• **TASK STATEMENT**: Without the pictures, copy all of the data exactly.
** COLLECTED MATERIAL follows **
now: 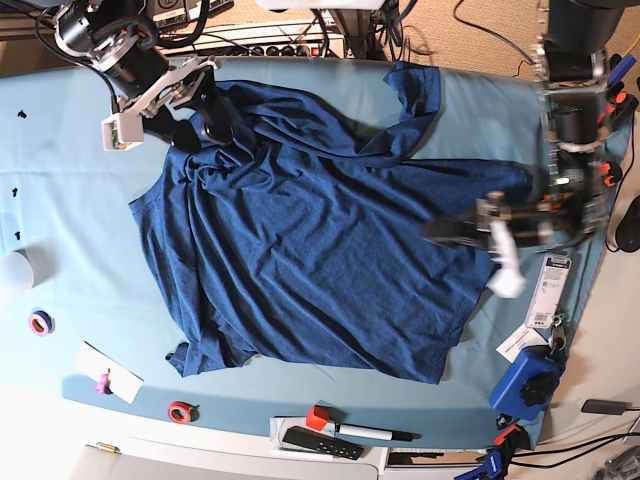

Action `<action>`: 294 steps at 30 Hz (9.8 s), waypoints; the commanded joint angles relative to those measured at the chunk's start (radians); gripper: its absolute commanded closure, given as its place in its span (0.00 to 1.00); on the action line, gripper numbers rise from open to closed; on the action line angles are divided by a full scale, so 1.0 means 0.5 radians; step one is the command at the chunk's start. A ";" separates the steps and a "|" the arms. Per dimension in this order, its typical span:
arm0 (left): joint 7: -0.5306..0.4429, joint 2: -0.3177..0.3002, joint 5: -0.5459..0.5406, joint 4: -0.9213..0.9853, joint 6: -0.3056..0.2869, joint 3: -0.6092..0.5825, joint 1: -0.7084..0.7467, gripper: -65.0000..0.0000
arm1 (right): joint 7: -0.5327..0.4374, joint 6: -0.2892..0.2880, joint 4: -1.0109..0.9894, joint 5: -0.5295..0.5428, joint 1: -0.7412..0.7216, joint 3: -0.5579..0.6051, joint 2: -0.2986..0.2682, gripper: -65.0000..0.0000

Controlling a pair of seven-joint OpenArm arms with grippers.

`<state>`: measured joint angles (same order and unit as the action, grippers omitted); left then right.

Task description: Layout the t-shirt on the table in an organized manner, then fold the t-shirt properly

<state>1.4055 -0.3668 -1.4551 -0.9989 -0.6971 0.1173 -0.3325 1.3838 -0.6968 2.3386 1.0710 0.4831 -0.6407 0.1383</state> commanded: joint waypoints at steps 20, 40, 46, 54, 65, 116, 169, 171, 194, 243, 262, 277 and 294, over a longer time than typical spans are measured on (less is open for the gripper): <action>-0.019 -0.105 -0.057 -0.050 -0.002 -0.098 -0.101 0.49 | -0.885 -0.003 0.035 -0.785 0.003 0.449 -0.204 0.50; -0.019 -0.109 -0.057 -0.050 -0.002 -0.098 -0.100 0.49 | -1.057 -0.003 0.035 -0.592 -0.389 0.241 -0.547 0.50; -0.019 -0.109 -0.057 -0.050 -0.002 -0.098 -0.100 0.49 | -1.055 -0.003 0.035 -0.337 -0.562 -0.004 -0.674 0.50; -0.019 -0.109 -0.057 -0.050 -0.002 -0.098 -0.101 0.49 | -1.055 -0.003 0.035 -0.130 -0.704 -0.202 -0.676 0.50; -0.019 -0.101 -0.057 -0.050 -0.002 -0.098 -0.101 0.49 | -0.881 -0.003 0.035 -0.122 -0.611 -0.195 -0.658 0.54; -0.019 -0.177 -0.057 -0.050 -0.002 -0.098 -0.105 0.49 | -1.161 0.385 -0.366 -0.974 -0.797 -0.241 -0.898 0.76; -0.019 -0.271 -0.057 -0.054 -0.002 -0.098 -0.105 0.49 | -1.106 0.385 -0.233 -0.983 -0.810 -0.239 -0.892 0.76; -0.019 -0.272 -0.057 -0.054 -0.002 -0.098 -0.105 0.49 | -1.102 0.385 -0.233 -0.983 -0.810 -0.239 -0.892 0.76; -0.019 -0.288 -0.057 -0.054 -0.002 -0.098 -0.098 0.49 | -1.076 0.394 -0.257 -1.148 -0.700 -0.240 -0.892 0.76; -0.019 -0.125 -0.057 -0.780 -0.002 0.124 0.146 0.46 | -0.259 -0.003 -0.871 0.016 -0.081 -0.238 -0.549 0.55; -0.019 -0.124 -0.057 -0.780 -0.002 0.124 0.151 0.46 | -0.146 -0.003 0.033 -0.348 -0.008 -0.217 -0.105 0.55; -0.019 -0.064 -0.057 -0.780 -0.002 0.124 0.201 0.46 | -0.806 0.420 0.031 -2.335 0.002 1.266 -0.217 0.55; -0.019 -0.065 -0.057 -0.780 -0.002 0.124 0.200 0.46 | -0.770 0.655 -0.565 -2.523 -0.169 1.476 -0.289 0.94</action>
<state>1.4101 -0.3878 -1.4555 -1.3743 -0.6971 0.1734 -0.2108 1.0119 -0.3679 2.0403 -0.1852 0.4042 0.0952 -0.0025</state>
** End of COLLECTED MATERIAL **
• **OUTPUT FOR THIS EXERCISE**:
now: 

Action `<action>`: 294 steps at 30 Hz (9.8 s), waypoints; the commanded joint angles relative to those measured at the chunk's start (radians); gripper: its absolute commanded closure, given as its place in its span (0.00 to 1.00); on the action line, gripper numbers rise from open to closed; on the action line angles are divided by a full scale, so 1.0 means 0.5 radians; step one is the command at the chunk's start. A ";" separates the steps and a "|" the arms. Per dimension in this order, its typical span:
arm0 (left): joint 7: -0.5306..0.4429, joint 2: -0.3177..0.3002, joint 5: -0.5459..0.5406, joint 4: -0.9213..0.9853, joint 6: -0.3056..0.2869, joint 3: -0.6092..0.5825, joint 1: -0.7084..0.7467, gripper: -65.0000..0.0000
arm1 (right): joint 7: -0.5327..0.4374, joint 6: -0.2892..0.2880, joint 4: -1.0109..0.9894, joint 5: -0.5295..0.5428, joint 1: -0.7412..0.7216, joint 3: -0.5579..0.6051, joint 2: -0.2986..0.2682, gripper: -65.0000..0.0000

Controlling a pair of seven-joint OpenArm arms with grippers.

`<state>`: measured joint angles (same order and unit as the action, grippers omitted); left then right.

Task description: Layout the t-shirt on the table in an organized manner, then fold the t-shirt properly

<state>1.4055 -0.3668 -1.4551 -0.9989 -0.6971 0.1173 -0.3325 1.3838 -0.6968 2.3386 1.0710 0.4831 -0.6407 0.1383</state> commanded: joint waypoints at steps 20, 40, 46, 54, 65, 116, 169, 171, 194, 243, 262, 277 and 294, over a longer time than typical spans are measured on (less is open for the gripper): <action>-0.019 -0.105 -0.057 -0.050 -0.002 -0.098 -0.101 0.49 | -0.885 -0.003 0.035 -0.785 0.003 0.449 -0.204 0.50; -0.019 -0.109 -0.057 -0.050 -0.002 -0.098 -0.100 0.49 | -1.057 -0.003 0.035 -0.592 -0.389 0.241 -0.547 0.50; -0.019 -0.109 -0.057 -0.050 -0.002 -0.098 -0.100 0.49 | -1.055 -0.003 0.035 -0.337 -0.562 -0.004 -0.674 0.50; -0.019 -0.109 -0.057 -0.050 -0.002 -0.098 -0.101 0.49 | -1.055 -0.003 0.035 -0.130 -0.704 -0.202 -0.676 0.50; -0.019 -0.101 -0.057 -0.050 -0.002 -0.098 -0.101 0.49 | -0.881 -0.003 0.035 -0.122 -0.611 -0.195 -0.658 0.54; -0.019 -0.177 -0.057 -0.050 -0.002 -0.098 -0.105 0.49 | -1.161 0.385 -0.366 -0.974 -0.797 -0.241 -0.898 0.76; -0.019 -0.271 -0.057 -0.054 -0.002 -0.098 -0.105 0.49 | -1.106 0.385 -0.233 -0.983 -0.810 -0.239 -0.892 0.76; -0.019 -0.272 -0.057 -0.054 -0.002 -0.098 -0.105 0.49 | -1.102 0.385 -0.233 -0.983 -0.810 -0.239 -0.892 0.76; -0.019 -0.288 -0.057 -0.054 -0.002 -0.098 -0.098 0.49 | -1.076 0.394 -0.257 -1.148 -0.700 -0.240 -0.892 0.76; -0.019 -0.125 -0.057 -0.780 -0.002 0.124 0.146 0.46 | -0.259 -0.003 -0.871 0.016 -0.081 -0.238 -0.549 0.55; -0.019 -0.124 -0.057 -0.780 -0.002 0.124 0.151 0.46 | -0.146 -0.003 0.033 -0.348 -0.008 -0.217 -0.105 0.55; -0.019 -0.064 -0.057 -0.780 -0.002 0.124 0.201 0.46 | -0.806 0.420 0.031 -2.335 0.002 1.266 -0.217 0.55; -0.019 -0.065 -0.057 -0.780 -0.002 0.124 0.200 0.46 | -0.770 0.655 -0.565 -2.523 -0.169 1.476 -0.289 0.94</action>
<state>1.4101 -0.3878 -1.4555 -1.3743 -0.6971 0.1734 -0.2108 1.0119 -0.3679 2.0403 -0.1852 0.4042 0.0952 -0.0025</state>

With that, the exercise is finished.